Outwitting Squirrels
Space Cadet, 01/02/2001
A roar of steam marks their arrival
They open up the airship's doorway
Preparing for their bloody reprisal...
The bloodthirsty vengeful Squirrels of Norway.
One by one the squirrels march out
Plummeting to the ground below
Their parachutes open, they give a war shout
While sipping glasses of Red Bordeaux
Source:The Changing of the Squirrels
#2, author unknown, from a Geocities.com page that sadly no longer
exists.
In France, the incitement of hatred is illegal. I can only guess
that the French authorities have not come across the wealth of
anti-squirrel propaganda which is awash on the internet. There are
numerous hate sites and Yahoo! even hosts auctions selling squirrel
memorabilia.
Bill Adler Jr.'s site, OutwittingSquirrels.com,
begins the crusade against the fluffy-tailed rodents. Bill
logically asks, "If we can't outwit squirrels, which have brains
the size of peanuts, how can we expect to get an astronaut to
Mars?"
"Are we going to stand there and let squirrels run our lives?,"
he continues. "The answer must be no. And so, Outwitting Squirrels:
101 Cunning Stratagems to Reduce Dramatically the Egregious
Misappropriation of Seed From Your Birdfeeder by Squirrels was
born." Buy his manifesto, curiously priced at $9.56 on
Amazon.com (Average customer rating: four-and-a-half
stars).
The synopsis reads: "From spooker poles and Perrier bottles to
water bombs and cayenne pepper, Bill Adler, Jr., has tried every
conceivable method to rid his backyard of these fluffy gluttonous
rodents. Revised and even craftier than the first edition, which
sold over 100,000 copies..." This is followed by rave reviews from
The New York Times and Rosie O'Donnell, no less.
I think it's fair to say that Bill really does hate his
squirrels. But at ScarySquirrel.org, site
patriots hate the little critters even more. Note that Bill went
only as far as the cayenne pepper. At ScarySquirrel.org, they go
all the way. To exorcism. You can read over 50 "Mystical Squirrel
Sightings" on this site, such as Patriot Kim's story of being
knocked out by a squirrel and then seeing a vision of it while
unconscious. "I don't know what the squirrel was trying to tell
me," writes Patriot Kim, "but I'm sure it was some sort of threat
or terrible squirrel curse."
In answer to Patriot Kim's concerns, the anti-squirrel gurus
say: "Many skwerlhuggers believe that, someday, a nice squirrel
from Heaven will come, and these are the final days before the
Armaggedon. But as one Patriot suggested, if there are bushytails
in Heaven, it's because angels have to eat, too." Yikes.

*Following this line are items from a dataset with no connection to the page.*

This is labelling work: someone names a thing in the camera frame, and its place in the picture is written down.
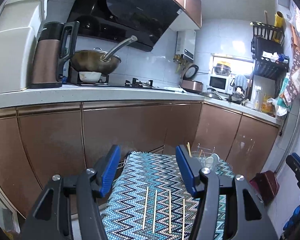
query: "black range hood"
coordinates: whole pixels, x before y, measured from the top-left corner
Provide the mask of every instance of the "black range hood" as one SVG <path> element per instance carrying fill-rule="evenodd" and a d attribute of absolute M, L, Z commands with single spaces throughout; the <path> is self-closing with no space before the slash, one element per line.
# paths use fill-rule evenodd
<path fill-rule="evenodd" d="M 151 51 L 180 13 L 174 0 L 75 0 L 68 22 L 79 21 L 79 35 L 121 42 Z"/>

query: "kettle handle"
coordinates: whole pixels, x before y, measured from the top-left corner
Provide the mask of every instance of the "kettle handle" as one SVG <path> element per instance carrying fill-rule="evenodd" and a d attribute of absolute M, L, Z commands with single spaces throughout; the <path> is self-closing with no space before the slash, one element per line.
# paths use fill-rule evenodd
<path fill-rule="evenodd" d="M 62 79 L 63 66 L 65 62 L 71 59 L 72 56 L 74 55 L 79 26 L 80 23 L 75 21 L 75 22 L 65 23 L 65 26 L 63 27 L 63 31 L 61 35 L 60 56 L 58 58 L 58 65 L 57 65 L 57 81 L 60 81 Z M 67 54 L 65 55 L 66 42 L 69 33 L 71 33 L 69 49 Z"/>

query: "blue patterned rug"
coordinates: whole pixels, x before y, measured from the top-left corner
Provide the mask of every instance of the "blue patterned rug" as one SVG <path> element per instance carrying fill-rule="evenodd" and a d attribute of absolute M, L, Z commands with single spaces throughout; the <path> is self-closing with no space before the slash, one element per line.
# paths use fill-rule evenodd
<path fill-rule="evenodd" d="M 230 166 L 221 161 L 217 174 L 233 177 Z M 149 187 L 145 229 L 142 230 L 146 188 Z M 152 234 L 154 194 L 157 190 L 155 232 Z M 171 234 L 169 234 L 169 190 L 171 190 Z M 185 239 L 188 239 L 199 199 L 186 191 L 175 156 L 132 152 L 121 176 L 113 185 L 101 217 L 109 240 L 181 239 L 183 198 Z M 225 195 L 219 197 L 215 240 L 222 239 L 226 210 Z"/>

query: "white microwave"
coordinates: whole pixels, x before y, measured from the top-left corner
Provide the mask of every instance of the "white microwave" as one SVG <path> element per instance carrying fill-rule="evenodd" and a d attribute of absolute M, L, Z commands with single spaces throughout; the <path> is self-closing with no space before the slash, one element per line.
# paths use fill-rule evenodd
<path fill-rule="evenodd" d="M 209 87 L 214 88 L 216 91 L 232 95 L 233 87 L 230 85 L 233 77 L 217 75 L 214 73 L 209 74 Z"/>

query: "white countertop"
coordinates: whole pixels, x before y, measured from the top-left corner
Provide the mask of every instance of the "white countertop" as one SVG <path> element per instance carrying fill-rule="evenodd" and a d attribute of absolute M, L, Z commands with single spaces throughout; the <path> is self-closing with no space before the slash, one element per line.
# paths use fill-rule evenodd
<path fill-rule="evenodd" d="M 192 93 L 164 90 L 147 90 L 118 87 L 79 87 L 63 85 L 61 88 L 27 89 L 24 91 L 0 94 L 0 108 L 53 104 L 66 102 L 107 101 L 107 100 L 188 100 L 206 101 L 235 111 L 246 113 L 275 124 L 281 121 L 262 112 L 238 104 Z"/>

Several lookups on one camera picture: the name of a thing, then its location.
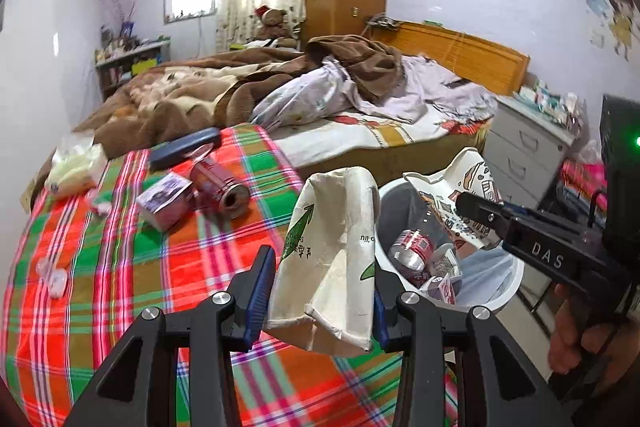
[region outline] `green leaf print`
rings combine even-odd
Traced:
[[[366,279],[371,279],[372,277],[374,277],[376,274],[376,262],[373,261],[373,263],[371,263],[369,266],[367,266],[364,269],[364,272],[362,272],[362,275],[360,276],[360,280],[364,281]]]
[[[287,232],[287,237],[284,240],[284,251],[282,252],[282,258],[280,259],[281,262],[291,255],[298,247],[300,238],[302,238],[302,234],[305,232],[307,223],[311,221],[313,213],[314,206],[312,204],[306,206],[305,213],[302,214],[302,217],[300,217],[298,222],[291,227],[289,232]]]

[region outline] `crumpled paper bag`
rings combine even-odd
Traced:
[[[102,145],[94,145],[94,131],[71,133],[56,149],[44,185],[54,198],[66,198],[97,186],[106,166]]]
[[[495,203],[502,201],[489,167],[476,149],[464,148],[446,169],[430,176],[405,172],[402,177],[431,205],[435,216],[454,240],[459,259],[480,249],[495,248],[500,243],[494,230],[456,212],[456,199],[462,192],[471,192]]]
[[[371,350],[375,223],[380,198],[367,169],[313,174],[293,210],[264,330],[336,357]]]

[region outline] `human hand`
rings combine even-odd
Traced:
[[[556,330],[551,335],[548,362],[551,370],[566,375],[574,369],[582,358],[578,347],[578,330],[569,308],[569,289],[556,286],[556,295],[565,299],[556,314]],[[596,354],[604,345],[613,326],[600,324],[584,332],[580,343],[590,353]],[[618,333],[607,347],[604,357],[610,359],[595,393],[602,393],[615,384],[628,371],[640,353],[640,328],[629,322],[620,326]]]

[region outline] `teddy bear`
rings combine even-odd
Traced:
[[[277,48],[295,48],[298,45],[296,39],[292,38],[289,25],[285,23],[286,10],[260,6],[255,10],[255,14],[261,20],[262,26],[253,38],[254,41],[278,39]]]

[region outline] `wooden headboard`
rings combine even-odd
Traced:
[[[397,32],[373,28],[372,40],[407,55],[423,53],[496,94],[518,91],[529,65],[529,57],[516,50],[439,26],[403,22]]]

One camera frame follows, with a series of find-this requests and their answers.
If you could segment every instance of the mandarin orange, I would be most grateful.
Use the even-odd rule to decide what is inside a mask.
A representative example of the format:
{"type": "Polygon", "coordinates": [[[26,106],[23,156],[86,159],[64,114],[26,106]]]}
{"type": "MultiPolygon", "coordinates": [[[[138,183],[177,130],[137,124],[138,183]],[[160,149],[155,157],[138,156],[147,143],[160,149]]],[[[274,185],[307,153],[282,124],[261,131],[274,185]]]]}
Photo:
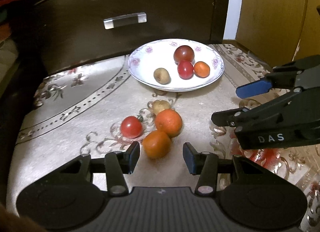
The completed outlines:
{"type": "Polygon", "coordinates": [[[143,140],[142,146],[151,159],[164,157],[170,151],[171,140],[165,132],[155,130],[143,140]]]}
{"type": "Polygon", "coordinates": [[[210,74],[210,67],[202,61],[196,62],[193,70],[198,77],[207,77],[210,74]]]}
{"type": "Polygon", "coordinates": [[[164,131],[172,138],[179,135],[182,128],[182,119],[175,110],[166,109],[158,113],[155,125],[158,130],[164,131]]]}

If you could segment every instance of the metal handle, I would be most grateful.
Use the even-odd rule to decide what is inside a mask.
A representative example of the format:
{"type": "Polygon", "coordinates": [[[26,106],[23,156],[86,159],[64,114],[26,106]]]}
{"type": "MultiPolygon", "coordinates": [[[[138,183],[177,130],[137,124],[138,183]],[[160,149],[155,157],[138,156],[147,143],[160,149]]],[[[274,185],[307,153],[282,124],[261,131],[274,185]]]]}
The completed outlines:
{"type": "Polygon", "coordinates": [[[144,22],[147,22],[147,14],[140,12],[105,19],[103,24],[105,29],[113,29],[116,27],[144,22]]]}

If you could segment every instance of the ribbed black surface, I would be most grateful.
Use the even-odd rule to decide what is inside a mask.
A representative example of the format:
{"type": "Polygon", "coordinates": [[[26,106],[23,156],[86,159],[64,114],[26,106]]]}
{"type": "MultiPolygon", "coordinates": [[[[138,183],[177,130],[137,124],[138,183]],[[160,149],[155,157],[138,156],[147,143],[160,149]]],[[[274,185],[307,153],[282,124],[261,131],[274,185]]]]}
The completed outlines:
{"type": "Polygon", "coordinates": [[[92,223],[74,232],[249,232],[224,216],[211,198],[195,196],[189,187],[136,187],[113,198],[92,223]]]}

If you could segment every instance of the floral plate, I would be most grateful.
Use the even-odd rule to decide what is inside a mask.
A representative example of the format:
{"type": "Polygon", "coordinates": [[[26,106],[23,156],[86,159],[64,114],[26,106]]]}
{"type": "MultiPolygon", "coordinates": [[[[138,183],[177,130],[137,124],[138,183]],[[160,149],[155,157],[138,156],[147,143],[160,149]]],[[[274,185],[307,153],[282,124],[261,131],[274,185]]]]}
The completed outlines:
{"type": "Polygon", "coordinates": [[[169,92],[186,92],[210,85],[223,73],[224,63],[221,56],[212,48],[187,39],[161,39],[156,40],[134,50],[128,58],[130,74],[138,81],[153,88],[169,92]],[[210,67],[210,74],[206,78],[193,75],[190,79],[181,79],[178,75],[177,65],[173,53],[177,47],[190,46],[195,53],[195,63],[203,61],[210,67]],[[159,84],[153,77],[157,68],[165,68],[171,77],[167,85],[159,84]]]}

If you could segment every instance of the tablecloth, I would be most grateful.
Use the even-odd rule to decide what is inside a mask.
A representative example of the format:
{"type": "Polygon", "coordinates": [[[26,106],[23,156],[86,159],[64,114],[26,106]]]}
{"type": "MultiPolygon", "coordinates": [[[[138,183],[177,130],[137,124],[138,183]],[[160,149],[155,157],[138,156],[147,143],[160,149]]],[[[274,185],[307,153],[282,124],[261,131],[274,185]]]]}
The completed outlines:
{"type": "MultiPolygon", "coordinates": [[[[150,160],[143,149],[135,171],[125,175],[134,186],[179,187],[194,190],[198,177],[189,174],[182,145],[190,142],[198,151],[215,152],[221,158],[242,154],[299,187],[308,197],[308,211],[301,223],[304,231],[320,230],[320,146],[277,150],[243,151],[232,128],[217,127],[213,112],[238,106],[253,108],[288,90],[271,90],[241,100],[235,90],[263,77],[268,71],[230,44],[211,45],[223,58],[225,71],[213,84],[185,93],[155,90],[130,76],[126,56],[74,68],[47,77],[35,94],[34,110],[26,115],[14,150],[9,174],[7,208],[17,212],[19,192],[37,179],[82,153],[92,158],[109,151],[125,150],[130,143],[119,134],[125,117],[142,117],[145,132],[154,127],[152,101],[167,100],[183,119],[181,134],[172,139],[170,153],[150,160]]],[[[106,190],[106,178],[95,174],[93,183],[106,190]]],[[[230,183],[220,175],[218,189],[230,183]]]]}

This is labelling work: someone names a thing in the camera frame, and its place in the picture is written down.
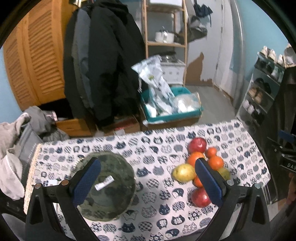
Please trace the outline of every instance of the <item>metal screw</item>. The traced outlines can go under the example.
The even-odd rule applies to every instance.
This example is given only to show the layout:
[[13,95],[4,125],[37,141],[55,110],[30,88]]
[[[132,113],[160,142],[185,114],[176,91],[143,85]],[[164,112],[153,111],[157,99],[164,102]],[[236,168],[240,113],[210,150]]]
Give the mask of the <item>metal screw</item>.
[[62,184],[63,186],[66,186],[66,185],[69,184],[69,180],[65,179],[65,180],[61,181],[61,184]]
[[260,189],[260,188],[261,188],[261,185],[260,185],[259,183],[255,183],[254,186],[255,186],[255,188],[257,188],[257,189]]
[[35,185],[35,188],[36,188],[36,189],[41,188],[41,183],[37,183],[37,184]]
[[227,183],[229,186],[233,186],[233,185],[234,185],[234,181],[233,181],[233,180],[227,180],[226,183]]

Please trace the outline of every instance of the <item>gray floor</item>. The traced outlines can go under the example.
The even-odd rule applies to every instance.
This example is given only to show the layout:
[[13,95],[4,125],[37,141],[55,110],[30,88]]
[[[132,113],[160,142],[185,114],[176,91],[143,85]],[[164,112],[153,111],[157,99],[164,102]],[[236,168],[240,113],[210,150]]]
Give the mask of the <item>gray floor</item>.
[[198,92],[204,108],[197,124],[218,123],[235,119],[234,108],[230,100],[213,87],[186,86],[191,93]]

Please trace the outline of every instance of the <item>blue wall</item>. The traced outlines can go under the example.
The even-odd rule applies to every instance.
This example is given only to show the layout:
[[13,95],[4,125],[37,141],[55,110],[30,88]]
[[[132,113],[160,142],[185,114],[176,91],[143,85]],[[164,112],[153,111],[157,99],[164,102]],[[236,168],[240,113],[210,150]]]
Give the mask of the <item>blue wall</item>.
[[271,18],[252,0],[237,0],[237,4],[244,31],[246,60],[244,77],[245,80],[250,81],[257,52],[266,45],[268,48],[274,49],[278,57],[279,54],[283,54],[288,40]]
[[20,110],[11,91],[3,58],[3,48],[0,49],[0,123],[13,122],[20,115]]

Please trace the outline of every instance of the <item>green glass plate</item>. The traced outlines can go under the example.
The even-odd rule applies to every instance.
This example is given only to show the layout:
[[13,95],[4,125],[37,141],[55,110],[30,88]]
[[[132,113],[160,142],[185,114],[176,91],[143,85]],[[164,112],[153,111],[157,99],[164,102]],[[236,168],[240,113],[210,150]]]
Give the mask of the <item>green glass plate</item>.
[[[123,156],[102,151],[90,153],[77,163],[71,176],[83,169],[92,157],[99,158],[101,173],[91,187],[84,203],[78,205],[77,208],[86,219],[107,222],[116,219],[131,204],[136,191],[135,173]],[[114,181],[97,191],[94,186],[102,183],[110,175]]]

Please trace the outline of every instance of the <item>person's hand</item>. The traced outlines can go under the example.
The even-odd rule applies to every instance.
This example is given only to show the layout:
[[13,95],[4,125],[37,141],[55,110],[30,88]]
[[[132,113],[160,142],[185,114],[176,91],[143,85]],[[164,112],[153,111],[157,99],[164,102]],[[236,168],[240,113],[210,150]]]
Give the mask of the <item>person's hand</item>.
[[289,177],[292,178],[289,184],[289,192],[286,203],[290,205],[296,199],[296,176],[294,173],[289,173]]

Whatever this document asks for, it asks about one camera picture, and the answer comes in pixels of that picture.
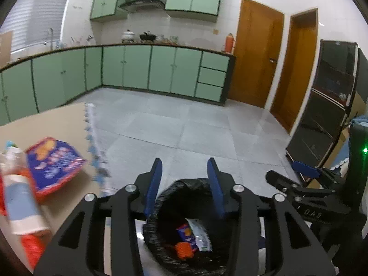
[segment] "kitchen counter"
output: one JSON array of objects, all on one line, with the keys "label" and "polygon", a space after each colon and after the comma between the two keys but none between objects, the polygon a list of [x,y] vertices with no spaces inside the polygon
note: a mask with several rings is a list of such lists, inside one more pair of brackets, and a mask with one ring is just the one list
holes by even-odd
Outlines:
[{"label": "kitchen counter", "polygon": [[225,56],[229,56],[229,57],[234,57],[234,55],[231,54],[227,54],[227,53],[223,53],[223,52],[219,52],[216,50],[212,50],[212,49],[202,49],[202,48],[198,48],[198,47],[191,47],[191,46],[182,46],[182,45],[178,45],[178,44],[167,44],[167,43],[116,43],[116,44],[98,44],[98,45],[94,45],[94,46],[78,46],[78,47],[70,47],[70,48],[65,48],[65,49],[56,49],[53,51],[47,51],[47,52],[42,52],[42,53],[38,53],[38,54],[34,54],[34,55],[30,55],[24,58],[21,58],[19,60],[13,61],[12,63],[9,63],[5,66],[3,66],[2,68],[0,68],[0,73],[2,71],[4,71],[5,69],[8,69],[14,65],[17,65],[19,63],[22,63],[24,61],[36,58],[36,57],[41,57],[44,55],[48,55],[48,54],[52,54],[52,53],[58,53],[58,52],[63,52],[63,51],[70,51],[73,49],[84,49],[84,48],[91,48],[91,47],[113,47],[113,46],[167,46],[167,47],[178,47],[178,48],[186,48],[186,49],[196,49],[196,50],[200,50],[200,51],[206,51],[206,52],[210,52],[210,53],[214,53],[214,54],[218,54],[218,55],[225,55]]}]

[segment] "window blind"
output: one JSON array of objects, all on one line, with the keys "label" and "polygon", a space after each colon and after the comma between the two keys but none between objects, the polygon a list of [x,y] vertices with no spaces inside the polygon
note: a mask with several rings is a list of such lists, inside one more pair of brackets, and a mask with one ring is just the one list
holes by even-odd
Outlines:
[{"label": "window blind", "polygon": [[13,31],[11,51],[50,41],[49,29],[54,30],[54,40],[60,38],[61,23],[67,0],[17,0],[0,33]]}]

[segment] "door frame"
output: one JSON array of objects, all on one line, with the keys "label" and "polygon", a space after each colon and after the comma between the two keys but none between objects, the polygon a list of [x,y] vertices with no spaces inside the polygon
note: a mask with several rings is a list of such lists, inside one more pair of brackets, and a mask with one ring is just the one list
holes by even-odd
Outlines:
[{"label": "door frame", "polygon": [[270,113],[272,113],[272,110],[275,107],[277,92],[280,89],[281,79],[282,79],[283,74],[285,73],[285,69],[286,69],[285,63],[287,61],[287,58],[290,57],[290,55],[288,53],[290,53],[289,48],[290,48],[290,44],[291,44],[290,40],[291,40],[291,33],[292,33],[292,26],[291,26],[292,19],[296,18],[298,16],[303,16],[303,15],[308,14],[308,13],[312,13],[312,12],[315,12],[315,14],[316,14],[316,45],[315,45],[313,64],[312,64],[312,68],[310,70],[309,81],[308,81],[307,87],[305,89],[304,97],[303,97],[302,103],[300,105],[298,114],[295,117],[293,125],[290,126],[289,130],[286,130],[289,133],[290,136],[292,136],[293,133],[295,132],[296,126],[299,124],[300,119],[301,119],[301,115],[303,114],[303,112],[305,110],[305,107],[307,105],[307,100],[308,100],[308,97],[309,97],[309,94],[310,94],[310,89],[311,89],[312,83],[314,81],[316,65],[318,63],[318,55],[319,55],[319,49],[320,49],[320,44],[319,44],[319,41],[318,41],[318,34],[319,34],[318,33],[318,29],[319,29],[319,27],[318,27],[319,26],[318,7],[307,9],[307,10],[295,13],[295,14],[290,16],[289,32],[288,32],[288,37],[287,37],[287,45],[286,45],[286,51],[285,51],[285,58],[284,58],[284,62],[283,62],[283,67],[282,67],[280,78],[279,78],[279,81],[278,81],[278,84],[277,84],[277,89],[275,91],[275,95],[274,95],[273,100],[272,100],[272,105],[271,105],[270,110],[269,110]]}]

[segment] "trash bag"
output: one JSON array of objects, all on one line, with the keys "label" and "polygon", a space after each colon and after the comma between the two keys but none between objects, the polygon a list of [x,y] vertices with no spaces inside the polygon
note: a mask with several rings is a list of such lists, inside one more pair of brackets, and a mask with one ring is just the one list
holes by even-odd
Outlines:
[{"label": "trash bag", "polygon": [[[176,228],[187,223],[186,218],[201,220],[213,251],[197,251],[193,258],[181,261],[174,248],[181,242]],[[219,219],[208,179],[185,179],[174,182],[157,198],[143,235],[157,262],[175,275],[220,276],[226,271],[236,224],[236,220]]]}]

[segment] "faucet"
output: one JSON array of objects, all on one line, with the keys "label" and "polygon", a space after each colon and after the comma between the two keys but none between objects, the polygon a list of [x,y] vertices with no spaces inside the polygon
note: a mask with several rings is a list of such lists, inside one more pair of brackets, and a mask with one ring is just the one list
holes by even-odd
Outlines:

There is some good news for "skwerls". The Squirrel Mansion of Andrew
Watts is a loving oasis set in the bloody battlefield that is
the anti-squirrel internet lobby. Andrew explains, "I live in
Deltona, Florida. I am 20 years old. I watch Star Trek and I love
those bushy-tailed nut-nibblers." He has written his account of a
parallel world where squirrels dominate humans. They've kidnapped a
chiropractor who bakes acorn muffins for them but killed most of
the others and they don't like the letter 'w'. Don't ask. If you
have nothing better to do, you can read one of the instalments on
Geocities (actually, the link has now died). Be warned: it's enough
to make the average skwerlhugger turn to his twelve-gauge and head
for the trees.
Anyway, I leave you with another little chunk of poetic charm
from The Changing of the Squirrels #2.
The squirrels attacked with spoon and forkconfetti
And spaghetti, strung 'round a stickfork
But the townsfolk were ready, for they LIKED spaghetti
And countered with a croon 'bout New York
The squirrels held their ears, it was worse than they'd
feared
This attack was a big dismal flop
Until up showed a monkey with cantaloupes in his ears
Valiantly waving a mop.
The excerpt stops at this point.